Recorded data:
· · · ·

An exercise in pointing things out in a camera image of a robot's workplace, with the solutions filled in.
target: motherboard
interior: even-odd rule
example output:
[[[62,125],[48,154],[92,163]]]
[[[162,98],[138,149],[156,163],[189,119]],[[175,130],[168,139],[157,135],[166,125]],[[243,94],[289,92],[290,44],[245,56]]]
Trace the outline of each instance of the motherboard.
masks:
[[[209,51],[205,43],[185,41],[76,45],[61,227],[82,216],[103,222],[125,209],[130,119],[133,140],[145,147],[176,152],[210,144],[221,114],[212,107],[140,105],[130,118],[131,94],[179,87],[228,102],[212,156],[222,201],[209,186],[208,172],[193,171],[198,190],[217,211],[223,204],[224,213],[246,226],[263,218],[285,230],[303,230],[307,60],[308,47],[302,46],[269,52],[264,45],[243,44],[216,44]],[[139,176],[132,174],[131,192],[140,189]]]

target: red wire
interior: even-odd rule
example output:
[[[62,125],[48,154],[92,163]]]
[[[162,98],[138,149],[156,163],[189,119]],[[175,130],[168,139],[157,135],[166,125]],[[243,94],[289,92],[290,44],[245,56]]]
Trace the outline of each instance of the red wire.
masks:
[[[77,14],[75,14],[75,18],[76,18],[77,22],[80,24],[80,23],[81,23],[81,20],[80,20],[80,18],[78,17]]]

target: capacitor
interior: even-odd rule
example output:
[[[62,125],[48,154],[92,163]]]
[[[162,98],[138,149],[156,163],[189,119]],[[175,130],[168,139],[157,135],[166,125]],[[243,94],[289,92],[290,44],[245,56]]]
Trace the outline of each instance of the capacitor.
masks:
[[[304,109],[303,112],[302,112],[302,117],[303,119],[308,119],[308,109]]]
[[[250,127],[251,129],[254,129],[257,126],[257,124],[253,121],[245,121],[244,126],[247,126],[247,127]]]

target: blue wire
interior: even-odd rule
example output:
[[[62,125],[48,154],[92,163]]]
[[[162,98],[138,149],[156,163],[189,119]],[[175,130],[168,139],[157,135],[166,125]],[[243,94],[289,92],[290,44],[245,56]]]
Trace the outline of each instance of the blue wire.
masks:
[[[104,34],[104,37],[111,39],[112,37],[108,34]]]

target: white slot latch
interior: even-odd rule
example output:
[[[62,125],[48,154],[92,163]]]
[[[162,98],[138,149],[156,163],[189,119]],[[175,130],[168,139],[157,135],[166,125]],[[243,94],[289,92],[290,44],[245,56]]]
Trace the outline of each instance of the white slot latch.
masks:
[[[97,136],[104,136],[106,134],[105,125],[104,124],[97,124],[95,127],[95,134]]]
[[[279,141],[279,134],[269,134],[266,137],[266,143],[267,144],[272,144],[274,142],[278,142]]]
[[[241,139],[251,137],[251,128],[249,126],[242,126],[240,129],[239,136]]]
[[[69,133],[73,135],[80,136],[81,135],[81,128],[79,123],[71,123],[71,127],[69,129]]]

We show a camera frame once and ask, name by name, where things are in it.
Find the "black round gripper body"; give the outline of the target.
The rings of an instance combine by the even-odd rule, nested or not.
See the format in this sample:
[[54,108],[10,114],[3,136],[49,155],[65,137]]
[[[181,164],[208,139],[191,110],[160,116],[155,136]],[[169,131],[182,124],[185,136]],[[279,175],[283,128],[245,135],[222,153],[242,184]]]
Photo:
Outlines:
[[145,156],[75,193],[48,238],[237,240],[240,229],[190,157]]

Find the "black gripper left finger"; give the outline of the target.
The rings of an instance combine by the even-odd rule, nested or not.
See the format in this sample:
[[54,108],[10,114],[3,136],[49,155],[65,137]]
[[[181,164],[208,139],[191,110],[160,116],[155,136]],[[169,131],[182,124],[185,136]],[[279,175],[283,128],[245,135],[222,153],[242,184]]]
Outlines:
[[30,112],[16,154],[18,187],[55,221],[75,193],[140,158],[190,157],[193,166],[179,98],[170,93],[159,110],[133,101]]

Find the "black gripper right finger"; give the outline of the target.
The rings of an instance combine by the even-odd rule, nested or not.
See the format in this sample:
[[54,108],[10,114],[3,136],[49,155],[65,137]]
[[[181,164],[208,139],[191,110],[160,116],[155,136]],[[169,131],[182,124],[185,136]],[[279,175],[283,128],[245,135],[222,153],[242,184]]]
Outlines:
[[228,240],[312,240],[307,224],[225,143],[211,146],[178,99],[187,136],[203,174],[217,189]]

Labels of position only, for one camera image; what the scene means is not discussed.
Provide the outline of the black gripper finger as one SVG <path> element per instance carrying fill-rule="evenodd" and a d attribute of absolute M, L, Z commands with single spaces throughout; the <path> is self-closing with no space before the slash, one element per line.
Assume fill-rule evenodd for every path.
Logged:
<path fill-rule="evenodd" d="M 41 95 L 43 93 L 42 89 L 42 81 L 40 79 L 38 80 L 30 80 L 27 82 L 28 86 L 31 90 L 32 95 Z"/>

· · · ·

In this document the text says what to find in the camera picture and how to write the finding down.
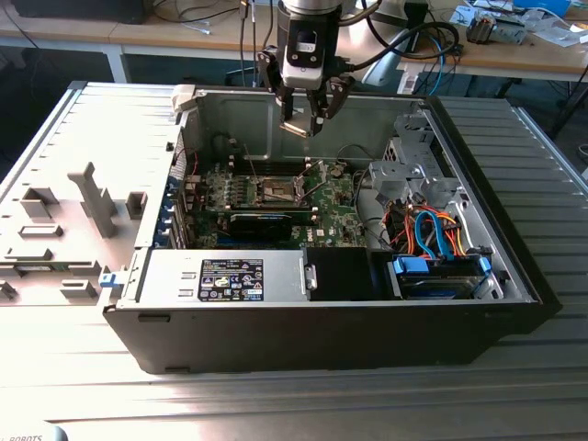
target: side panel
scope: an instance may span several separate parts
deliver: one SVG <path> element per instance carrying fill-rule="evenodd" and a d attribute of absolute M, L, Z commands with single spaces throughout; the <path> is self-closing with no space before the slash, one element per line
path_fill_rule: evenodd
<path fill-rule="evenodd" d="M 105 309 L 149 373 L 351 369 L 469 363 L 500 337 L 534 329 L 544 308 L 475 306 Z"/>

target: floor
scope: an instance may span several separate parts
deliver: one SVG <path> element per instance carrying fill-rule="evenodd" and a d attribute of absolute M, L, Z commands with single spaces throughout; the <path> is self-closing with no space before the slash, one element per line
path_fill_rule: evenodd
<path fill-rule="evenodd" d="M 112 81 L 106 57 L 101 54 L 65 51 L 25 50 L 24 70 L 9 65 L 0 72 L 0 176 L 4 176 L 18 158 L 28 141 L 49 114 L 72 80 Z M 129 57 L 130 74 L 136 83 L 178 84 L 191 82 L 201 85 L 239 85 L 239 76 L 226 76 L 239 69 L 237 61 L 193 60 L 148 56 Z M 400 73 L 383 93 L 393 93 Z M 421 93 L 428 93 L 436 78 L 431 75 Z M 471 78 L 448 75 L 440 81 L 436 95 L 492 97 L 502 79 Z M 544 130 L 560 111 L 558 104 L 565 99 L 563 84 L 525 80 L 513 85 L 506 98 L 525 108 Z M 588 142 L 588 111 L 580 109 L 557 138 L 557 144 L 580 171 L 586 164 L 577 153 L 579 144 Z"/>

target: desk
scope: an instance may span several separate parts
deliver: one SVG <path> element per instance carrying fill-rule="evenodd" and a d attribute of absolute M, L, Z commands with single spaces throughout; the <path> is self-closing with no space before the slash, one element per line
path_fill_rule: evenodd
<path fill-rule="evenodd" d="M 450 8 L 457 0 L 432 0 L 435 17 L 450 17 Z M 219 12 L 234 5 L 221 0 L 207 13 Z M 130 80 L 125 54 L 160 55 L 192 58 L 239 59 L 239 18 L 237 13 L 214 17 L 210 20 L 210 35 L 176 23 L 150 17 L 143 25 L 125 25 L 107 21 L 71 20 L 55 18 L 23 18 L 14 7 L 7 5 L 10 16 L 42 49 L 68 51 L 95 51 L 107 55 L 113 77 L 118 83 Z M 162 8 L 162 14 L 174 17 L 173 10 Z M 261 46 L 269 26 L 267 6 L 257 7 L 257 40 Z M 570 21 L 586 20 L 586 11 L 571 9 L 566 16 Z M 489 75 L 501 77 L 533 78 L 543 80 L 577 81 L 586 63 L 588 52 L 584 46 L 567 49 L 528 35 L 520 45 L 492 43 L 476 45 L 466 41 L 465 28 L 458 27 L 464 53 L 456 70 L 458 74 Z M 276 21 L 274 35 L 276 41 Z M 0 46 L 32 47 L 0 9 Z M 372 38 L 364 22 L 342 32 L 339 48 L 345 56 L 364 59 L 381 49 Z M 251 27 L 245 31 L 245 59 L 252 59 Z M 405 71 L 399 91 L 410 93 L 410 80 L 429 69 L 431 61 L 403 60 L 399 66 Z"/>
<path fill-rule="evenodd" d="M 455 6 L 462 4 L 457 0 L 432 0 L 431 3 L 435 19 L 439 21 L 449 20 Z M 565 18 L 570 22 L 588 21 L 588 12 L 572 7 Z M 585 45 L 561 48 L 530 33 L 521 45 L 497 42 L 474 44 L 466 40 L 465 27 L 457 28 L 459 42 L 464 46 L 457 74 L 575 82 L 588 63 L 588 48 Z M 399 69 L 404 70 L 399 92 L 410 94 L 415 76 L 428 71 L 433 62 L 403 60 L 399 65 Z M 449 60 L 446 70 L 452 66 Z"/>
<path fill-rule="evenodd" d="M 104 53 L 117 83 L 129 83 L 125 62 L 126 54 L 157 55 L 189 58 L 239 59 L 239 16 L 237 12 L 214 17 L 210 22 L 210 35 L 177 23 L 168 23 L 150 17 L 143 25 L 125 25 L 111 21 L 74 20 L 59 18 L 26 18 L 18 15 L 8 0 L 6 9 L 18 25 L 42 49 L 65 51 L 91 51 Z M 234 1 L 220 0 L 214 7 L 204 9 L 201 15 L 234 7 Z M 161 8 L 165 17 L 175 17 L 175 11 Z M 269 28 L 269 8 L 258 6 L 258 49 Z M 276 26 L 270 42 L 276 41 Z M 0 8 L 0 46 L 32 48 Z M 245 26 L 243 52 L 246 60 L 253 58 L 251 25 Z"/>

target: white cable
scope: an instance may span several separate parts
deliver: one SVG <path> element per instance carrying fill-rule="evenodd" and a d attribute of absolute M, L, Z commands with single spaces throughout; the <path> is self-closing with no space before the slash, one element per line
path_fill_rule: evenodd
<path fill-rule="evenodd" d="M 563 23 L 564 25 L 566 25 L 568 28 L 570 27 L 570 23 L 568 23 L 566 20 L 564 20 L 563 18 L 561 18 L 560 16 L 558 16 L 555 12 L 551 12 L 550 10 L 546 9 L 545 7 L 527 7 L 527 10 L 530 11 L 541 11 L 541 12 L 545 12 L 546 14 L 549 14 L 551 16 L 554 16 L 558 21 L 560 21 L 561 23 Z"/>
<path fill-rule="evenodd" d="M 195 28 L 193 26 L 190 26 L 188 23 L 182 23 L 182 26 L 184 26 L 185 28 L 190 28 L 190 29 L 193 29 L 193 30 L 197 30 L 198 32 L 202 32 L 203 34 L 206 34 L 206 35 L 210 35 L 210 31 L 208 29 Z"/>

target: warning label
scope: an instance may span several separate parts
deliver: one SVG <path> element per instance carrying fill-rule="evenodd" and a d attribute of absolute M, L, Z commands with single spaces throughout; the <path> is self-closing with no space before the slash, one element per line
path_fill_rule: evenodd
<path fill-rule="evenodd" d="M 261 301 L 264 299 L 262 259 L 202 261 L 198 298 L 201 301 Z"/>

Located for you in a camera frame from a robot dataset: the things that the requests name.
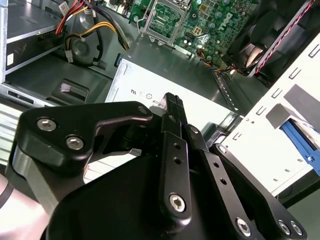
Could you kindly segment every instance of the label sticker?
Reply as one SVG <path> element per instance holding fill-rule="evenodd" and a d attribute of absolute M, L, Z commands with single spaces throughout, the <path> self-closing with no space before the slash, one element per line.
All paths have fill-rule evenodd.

· · · ·

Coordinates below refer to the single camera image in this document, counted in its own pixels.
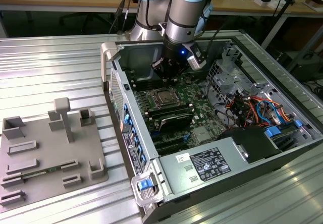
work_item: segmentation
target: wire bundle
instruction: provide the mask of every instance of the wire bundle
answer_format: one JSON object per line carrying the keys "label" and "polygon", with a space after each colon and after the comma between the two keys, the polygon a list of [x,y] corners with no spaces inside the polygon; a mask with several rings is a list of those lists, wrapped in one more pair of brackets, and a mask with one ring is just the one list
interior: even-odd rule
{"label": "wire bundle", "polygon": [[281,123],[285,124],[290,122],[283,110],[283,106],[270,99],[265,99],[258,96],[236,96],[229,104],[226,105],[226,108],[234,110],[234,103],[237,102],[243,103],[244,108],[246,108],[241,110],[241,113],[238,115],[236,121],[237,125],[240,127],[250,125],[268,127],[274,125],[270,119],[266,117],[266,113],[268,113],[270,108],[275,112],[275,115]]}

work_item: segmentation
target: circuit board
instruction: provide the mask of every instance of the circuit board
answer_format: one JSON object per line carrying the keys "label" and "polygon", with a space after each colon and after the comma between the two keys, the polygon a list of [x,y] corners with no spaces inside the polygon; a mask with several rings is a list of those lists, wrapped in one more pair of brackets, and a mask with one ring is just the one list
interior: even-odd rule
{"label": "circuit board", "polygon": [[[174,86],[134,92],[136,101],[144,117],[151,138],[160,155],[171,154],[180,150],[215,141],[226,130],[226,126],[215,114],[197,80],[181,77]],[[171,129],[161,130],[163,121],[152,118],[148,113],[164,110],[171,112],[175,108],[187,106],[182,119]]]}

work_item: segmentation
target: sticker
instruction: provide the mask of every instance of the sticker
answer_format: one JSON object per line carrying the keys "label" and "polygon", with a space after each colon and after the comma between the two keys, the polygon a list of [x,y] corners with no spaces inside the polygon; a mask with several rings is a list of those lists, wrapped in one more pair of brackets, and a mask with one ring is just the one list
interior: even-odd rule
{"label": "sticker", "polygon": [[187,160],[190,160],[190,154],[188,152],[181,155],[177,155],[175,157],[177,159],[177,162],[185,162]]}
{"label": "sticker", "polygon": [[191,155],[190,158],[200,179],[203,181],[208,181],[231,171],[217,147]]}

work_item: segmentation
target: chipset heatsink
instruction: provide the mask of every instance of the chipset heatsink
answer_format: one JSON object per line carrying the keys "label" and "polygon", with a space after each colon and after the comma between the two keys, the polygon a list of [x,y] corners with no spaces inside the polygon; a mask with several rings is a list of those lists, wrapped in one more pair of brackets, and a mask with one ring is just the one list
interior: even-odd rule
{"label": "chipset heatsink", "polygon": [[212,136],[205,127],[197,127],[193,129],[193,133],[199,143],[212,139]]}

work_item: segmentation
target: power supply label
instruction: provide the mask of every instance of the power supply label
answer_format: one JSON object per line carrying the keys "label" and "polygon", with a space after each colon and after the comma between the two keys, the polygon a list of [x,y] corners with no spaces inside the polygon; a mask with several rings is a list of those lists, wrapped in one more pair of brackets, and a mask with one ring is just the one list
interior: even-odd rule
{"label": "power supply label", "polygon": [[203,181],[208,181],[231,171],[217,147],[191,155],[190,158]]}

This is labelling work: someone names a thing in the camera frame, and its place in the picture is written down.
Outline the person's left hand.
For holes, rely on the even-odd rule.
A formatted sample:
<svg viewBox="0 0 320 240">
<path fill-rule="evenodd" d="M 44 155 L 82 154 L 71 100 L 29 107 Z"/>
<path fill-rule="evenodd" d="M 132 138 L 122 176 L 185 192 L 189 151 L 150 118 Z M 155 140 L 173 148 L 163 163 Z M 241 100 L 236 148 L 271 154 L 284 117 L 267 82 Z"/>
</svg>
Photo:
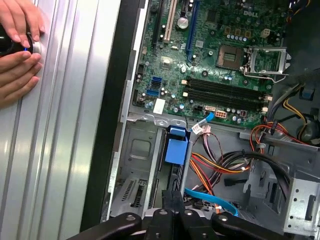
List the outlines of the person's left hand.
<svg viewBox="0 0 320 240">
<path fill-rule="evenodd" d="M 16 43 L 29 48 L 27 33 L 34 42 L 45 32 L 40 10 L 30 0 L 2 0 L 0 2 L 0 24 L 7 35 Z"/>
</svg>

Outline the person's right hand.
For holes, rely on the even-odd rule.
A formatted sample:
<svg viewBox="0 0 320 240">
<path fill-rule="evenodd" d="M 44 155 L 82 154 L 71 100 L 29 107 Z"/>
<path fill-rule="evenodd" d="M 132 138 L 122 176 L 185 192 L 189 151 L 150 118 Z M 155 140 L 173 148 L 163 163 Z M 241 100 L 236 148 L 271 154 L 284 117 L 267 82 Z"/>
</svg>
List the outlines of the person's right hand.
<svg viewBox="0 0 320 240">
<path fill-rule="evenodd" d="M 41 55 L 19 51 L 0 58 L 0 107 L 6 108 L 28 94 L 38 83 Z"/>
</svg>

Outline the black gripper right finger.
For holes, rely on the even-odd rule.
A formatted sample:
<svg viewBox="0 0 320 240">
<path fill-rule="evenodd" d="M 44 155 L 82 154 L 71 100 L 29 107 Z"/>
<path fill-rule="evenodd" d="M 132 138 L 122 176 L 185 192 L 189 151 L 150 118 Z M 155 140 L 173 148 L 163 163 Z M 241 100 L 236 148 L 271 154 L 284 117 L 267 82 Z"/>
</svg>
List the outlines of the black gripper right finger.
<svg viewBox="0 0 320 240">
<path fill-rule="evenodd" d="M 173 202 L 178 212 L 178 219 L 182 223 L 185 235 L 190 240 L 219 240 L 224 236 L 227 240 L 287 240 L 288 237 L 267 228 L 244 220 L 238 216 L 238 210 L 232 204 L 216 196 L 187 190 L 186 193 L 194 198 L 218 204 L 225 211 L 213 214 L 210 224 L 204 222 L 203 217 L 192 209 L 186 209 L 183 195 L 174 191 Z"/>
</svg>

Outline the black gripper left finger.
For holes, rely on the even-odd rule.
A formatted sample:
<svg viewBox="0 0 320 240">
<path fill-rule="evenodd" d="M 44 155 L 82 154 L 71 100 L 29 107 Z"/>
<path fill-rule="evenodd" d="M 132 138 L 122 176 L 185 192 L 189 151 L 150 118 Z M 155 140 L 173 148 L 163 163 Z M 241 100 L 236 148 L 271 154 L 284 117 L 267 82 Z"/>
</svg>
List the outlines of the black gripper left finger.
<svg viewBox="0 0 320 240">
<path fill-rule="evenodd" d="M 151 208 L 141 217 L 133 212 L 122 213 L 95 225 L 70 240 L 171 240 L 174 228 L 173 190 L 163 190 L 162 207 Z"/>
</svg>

· · · ·

Copy every line above in which the string "slot" shows up.

target: white slot latch
Trace the outline of each instance of the white slot latch.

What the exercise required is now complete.